RECORDS FOR THE TASK ::

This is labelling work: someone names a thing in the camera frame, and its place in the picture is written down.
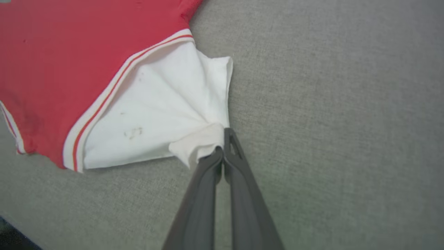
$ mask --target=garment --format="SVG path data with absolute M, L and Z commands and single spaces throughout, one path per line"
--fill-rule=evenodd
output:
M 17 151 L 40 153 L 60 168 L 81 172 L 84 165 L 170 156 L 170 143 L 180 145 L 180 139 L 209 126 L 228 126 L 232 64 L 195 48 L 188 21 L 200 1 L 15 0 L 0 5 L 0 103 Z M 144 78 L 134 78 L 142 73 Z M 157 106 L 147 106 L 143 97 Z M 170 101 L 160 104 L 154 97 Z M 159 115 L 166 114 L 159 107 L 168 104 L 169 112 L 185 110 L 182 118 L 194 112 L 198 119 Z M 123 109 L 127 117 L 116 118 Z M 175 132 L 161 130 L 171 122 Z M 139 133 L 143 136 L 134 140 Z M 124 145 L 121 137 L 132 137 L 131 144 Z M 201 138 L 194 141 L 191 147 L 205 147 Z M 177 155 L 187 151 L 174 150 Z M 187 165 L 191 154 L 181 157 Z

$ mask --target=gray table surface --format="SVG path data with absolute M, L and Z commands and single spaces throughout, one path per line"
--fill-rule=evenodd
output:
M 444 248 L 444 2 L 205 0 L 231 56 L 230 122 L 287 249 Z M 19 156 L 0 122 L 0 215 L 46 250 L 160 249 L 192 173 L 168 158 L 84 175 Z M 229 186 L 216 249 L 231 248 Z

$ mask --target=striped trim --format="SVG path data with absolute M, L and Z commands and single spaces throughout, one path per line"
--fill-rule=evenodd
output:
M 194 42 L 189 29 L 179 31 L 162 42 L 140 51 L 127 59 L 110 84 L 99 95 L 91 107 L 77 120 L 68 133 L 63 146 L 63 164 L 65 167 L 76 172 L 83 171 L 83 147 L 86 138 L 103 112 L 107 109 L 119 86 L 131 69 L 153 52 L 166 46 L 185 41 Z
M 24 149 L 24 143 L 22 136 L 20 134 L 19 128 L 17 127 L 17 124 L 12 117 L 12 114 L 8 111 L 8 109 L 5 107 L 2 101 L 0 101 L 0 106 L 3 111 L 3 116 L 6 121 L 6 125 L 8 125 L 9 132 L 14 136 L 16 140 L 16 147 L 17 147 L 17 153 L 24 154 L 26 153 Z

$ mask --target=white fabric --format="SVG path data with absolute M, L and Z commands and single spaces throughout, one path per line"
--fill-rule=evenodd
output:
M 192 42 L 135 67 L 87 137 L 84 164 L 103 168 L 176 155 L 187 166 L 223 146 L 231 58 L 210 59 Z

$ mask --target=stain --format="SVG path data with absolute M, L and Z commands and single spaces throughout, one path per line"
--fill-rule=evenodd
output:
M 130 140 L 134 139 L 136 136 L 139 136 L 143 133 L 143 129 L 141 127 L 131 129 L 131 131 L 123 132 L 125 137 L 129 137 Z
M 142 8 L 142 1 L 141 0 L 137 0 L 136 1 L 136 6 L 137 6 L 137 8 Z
* * *
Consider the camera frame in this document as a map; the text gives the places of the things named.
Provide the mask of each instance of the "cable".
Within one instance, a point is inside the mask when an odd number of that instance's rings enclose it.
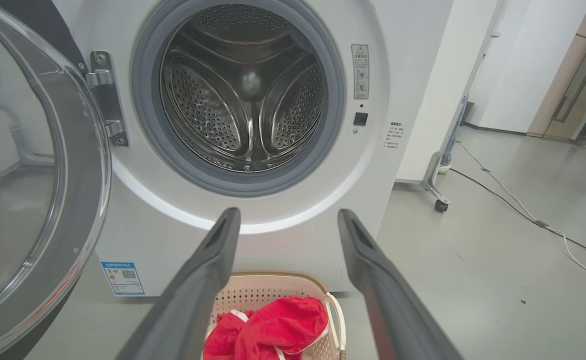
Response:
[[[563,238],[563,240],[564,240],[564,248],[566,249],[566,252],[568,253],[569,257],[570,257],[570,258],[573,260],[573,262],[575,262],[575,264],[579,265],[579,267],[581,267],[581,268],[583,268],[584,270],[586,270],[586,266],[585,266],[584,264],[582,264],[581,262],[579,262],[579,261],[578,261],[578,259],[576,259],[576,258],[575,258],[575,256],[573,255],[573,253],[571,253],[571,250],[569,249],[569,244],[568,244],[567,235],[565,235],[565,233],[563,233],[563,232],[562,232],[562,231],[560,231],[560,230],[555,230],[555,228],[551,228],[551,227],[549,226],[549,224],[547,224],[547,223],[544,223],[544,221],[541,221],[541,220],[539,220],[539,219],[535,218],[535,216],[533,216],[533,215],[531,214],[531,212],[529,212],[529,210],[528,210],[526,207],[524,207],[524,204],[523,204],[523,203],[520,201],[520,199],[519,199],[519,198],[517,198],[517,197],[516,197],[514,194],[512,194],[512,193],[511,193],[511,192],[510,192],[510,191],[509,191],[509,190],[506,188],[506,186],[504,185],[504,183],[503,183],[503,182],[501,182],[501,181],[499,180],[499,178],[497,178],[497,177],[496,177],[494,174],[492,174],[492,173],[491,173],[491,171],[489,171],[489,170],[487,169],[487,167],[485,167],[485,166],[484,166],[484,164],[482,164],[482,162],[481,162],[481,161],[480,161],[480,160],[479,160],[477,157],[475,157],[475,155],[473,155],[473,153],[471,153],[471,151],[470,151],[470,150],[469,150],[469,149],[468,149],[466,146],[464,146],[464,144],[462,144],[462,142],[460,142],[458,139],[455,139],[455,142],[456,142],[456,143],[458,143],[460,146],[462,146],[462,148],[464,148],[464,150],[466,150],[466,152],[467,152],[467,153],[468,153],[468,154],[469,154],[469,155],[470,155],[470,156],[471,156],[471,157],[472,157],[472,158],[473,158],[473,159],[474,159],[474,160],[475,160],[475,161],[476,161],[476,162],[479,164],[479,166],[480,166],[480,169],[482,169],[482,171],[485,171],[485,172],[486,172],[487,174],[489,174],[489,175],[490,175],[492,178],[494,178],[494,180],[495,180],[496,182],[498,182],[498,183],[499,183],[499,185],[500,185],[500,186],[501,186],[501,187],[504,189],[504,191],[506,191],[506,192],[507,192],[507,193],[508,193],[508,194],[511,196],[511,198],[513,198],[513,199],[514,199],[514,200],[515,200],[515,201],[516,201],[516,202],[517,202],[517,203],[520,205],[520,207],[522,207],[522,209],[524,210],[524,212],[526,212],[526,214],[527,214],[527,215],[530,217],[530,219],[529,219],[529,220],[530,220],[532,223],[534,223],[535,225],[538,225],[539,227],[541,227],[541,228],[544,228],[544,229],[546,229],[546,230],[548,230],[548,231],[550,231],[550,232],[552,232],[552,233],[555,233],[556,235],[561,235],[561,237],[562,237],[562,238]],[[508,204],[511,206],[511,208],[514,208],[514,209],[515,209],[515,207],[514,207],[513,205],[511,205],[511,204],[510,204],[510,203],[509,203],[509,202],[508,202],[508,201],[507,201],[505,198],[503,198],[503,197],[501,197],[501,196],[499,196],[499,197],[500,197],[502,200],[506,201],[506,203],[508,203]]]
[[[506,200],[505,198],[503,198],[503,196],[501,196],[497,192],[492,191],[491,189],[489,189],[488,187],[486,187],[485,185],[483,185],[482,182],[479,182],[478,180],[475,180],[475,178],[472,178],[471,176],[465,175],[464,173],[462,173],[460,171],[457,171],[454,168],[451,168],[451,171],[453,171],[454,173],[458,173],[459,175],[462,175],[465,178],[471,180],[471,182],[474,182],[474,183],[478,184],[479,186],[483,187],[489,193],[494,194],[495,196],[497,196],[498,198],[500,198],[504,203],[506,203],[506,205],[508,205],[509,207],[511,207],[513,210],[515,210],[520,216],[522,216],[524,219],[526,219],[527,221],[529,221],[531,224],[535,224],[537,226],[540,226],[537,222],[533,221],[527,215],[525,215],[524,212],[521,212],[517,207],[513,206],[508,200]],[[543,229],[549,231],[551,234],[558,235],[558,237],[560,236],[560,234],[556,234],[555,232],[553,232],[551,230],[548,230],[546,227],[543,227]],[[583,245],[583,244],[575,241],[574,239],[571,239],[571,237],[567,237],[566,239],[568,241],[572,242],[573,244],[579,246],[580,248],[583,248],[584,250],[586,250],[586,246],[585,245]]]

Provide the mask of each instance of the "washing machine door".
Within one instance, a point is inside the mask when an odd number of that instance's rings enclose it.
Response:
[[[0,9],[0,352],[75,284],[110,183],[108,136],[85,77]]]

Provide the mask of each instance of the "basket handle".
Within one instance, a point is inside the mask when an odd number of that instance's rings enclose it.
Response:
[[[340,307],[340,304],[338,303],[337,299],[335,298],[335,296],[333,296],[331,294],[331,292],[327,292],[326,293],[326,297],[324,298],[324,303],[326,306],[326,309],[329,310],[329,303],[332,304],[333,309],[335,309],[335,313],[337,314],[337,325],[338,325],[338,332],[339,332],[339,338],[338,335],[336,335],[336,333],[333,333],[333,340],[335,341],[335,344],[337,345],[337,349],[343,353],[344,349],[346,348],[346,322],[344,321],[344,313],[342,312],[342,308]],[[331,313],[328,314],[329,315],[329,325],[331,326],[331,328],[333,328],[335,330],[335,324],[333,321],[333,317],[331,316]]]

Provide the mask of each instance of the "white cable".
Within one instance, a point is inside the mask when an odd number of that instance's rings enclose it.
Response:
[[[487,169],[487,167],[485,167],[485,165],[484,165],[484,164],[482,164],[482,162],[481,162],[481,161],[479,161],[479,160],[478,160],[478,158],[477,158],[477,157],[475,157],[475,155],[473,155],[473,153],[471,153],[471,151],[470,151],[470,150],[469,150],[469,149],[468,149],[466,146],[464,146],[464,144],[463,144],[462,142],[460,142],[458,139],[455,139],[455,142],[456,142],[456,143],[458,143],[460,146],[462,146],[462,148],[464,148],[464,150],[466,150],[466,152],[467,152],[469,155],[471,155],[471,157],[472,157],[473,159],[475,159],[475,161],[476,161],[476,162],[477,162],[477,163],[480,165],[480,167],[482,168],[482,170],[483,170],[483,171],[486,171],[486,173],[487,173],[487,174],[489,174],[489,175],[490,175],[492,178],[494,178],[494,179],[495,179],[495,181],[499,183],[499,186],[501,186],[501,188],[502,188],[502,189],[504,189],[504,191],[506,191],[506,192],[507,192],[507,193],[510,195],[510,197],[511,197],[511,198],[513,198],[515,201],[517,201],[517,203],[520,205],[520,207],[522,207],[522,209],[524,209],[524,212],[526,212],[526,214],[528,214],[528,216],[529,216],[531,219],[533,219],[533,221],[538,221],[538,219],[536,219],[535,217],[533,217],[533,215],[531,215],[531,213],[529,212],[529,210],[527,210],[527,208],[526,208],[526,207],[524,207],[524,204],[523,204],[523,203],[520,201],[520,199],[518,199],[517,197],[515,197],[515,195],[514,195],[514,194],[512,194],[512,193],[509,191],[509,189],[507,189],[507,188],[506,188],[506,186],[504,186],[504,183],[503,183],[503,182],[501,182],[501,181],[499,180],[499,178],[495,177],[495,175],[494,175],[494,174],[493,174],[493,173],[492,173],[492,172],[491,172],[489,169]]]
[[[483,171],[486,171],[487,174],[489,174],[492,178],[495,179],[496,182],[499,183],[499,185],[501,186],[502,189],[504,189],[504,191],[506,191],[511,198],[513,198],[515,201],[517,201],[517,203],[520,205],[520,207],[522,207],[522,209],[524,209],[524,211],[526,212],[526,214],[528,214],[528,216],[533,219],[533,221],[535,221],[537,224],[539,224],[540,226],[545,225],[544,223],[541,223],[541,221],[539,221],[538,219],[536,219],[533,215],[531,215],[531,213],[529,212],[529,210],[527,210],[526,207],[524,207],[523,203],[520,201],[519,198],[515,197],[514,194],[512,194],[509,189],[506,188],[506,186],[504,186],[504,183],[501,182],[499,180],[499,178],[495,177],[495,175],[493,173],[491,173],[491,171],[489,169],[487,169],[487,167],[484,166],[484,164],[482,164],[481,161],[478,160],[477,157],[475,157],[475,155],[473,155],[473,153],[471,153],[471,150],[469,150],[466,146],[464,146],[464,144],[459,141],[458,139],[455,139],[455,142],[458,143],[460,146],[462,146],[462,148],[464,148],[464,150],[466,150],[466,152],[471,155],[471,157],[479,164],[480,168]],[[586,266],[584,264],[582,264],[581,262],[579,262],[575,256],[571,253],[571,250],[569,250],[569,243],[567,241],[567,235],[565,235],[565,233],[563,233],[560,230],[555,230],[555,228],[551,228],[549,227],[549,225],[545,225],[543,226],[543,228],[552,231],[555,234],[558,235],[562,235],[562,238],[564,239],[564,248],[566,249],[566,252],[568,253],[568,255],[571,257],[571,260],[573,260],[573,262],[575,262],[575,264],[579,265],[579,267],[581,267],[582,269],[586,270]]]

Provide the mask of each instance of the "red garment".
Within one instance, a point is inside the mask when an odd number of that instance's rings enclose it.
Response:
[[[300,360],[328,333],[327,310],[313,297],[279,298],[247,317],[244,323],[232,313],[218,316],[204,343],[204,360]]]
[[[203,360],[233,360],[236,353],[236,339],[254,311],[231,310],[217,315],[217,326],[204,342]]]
==
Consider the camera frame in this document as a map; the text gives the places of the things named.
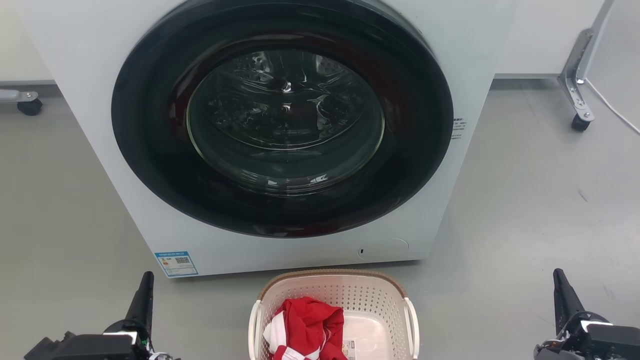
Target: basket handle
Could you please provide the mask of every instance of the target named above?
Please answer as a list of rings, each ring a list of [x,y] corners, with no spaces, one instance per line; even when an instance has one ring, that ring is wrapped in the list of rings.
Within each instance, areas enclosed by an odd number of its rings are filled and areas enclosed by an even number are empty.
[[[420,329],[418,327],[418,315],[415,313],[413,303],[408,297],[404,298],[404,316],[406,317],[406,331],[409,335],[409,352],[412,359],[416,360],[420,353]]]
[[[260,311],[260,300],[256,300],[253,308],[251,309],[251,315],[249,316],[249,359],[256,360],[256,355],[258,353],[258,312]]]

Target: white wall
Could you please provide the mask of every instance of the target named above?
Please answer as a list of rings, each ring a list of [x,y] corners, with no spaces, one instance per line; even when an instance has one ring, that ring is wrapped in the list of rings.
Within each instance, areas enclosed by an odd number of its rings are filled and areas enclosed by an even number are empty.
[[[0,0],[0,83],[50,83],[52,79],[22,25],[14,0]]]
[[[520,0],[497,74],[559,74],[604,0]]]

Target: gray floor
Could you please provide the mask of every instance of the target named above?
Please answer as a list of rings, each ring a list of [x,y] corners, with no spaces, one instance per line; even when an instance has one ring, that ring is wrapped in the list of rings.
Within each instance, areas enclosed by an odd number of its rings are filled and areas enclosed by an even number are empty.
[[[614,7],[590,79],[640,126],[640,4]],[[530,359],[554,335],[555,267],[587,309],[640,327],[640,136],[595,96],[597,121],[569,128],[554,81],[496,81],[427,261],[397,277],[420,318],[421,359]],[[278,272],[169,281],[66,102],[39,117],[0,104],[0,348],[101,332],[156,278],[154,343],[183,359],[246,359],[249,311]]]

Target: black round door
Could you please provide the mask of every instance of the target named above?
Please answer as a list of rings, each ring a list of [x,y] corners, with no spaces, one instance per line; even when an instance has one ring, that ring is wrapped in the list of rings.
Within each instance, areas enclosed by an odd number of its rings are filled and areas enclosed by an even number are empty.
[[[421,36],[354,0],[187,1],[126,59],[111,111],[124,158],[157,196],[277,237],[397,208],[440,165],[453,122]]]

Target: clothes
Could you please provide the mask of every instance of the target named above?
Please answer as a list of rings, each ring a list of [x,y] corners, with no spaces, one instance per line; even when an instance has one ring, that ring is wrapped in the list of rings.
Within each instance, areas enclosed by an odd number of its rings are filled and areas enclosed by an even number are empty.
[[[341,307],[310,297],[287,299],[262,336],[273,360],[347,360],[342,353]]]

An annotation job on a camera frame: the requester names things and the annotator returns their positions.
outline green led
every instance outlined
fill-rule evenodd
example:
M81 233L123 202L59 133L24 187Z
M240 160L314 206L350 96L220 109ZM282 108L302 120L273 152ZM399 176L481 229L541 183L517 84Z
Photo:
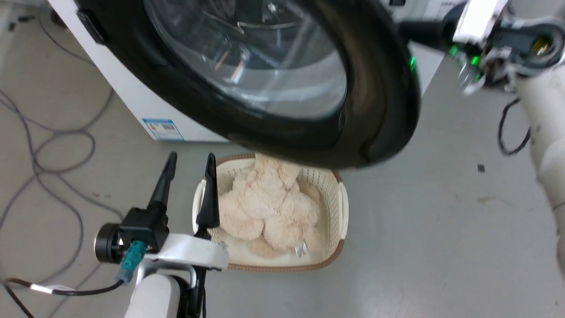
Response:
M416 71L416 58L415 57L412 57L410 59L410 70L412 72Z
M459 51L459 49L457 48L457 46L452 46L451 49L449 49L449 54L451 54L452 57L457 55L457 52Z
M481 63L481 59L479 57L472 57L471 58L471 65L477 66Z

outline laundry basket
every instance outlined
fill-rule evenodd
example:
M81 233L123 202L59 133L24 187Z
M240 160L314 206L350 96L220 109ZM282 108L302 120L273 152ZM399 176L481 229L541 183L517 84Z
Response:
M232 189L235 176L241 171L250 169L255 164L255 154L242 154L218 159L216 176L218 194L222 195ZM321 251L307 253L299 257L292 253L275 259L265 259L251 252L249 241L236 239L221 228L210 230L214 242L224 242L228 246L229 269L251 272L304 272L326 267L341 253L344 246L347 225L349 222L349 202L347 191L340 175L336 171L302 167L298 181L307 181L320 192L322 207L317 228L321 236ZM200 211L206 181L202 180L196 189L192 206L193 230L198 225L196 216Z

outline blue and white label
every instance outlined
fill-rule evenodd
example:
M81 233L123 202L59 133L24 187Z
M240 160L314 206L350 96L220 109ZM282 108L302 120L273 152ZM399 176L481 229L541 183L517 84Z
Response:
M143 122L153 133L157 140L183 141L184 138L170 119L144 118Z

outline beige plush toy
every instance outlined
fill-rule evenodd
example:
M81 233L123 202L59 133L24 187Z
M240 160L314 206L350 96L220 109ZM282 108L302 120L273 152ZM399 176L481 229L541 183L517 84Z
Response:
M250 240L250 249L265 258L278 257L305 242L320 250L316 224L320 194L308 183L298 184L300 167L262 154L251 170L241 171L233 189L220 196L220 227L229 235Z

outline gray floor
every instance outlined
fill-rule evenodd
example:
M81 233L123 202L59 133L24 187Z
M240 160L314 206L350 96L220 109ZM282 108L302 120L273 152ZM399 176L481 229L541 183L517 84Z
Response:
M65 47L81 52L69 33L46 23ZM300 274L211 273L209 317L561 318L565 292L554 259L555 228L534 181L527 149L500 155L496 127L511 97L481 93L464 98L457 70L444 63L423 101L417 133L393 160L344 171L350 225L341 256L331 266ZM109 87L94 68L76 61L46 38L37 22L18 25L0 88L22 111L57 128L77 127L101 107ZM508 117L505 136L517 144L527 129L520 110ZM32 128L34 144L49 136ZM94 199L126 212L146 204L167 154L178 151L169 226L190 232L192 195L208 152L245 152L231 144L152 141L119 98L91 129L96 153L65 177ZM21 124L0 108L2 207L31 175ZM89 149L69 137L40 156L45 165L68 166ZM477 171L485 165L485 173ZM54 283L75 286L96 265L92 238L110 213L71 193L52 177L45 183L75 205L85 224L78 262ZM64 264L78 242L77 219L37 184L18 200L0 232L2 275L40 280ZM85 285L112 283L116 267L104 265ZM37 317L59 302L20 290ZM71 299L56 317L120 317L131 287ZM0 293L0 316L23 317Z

PROBLEM ::
Whenever a line in the listing above includes the word "white", return that line.

EXERCISE RESULT ::
$ mask --target=white fabric --format="SVG path data with absolute M, L and Z commands and single spaces throughout, one path per line"
Provide the mask of each instance of the "white cable".
Target: white wall
outline blue and white label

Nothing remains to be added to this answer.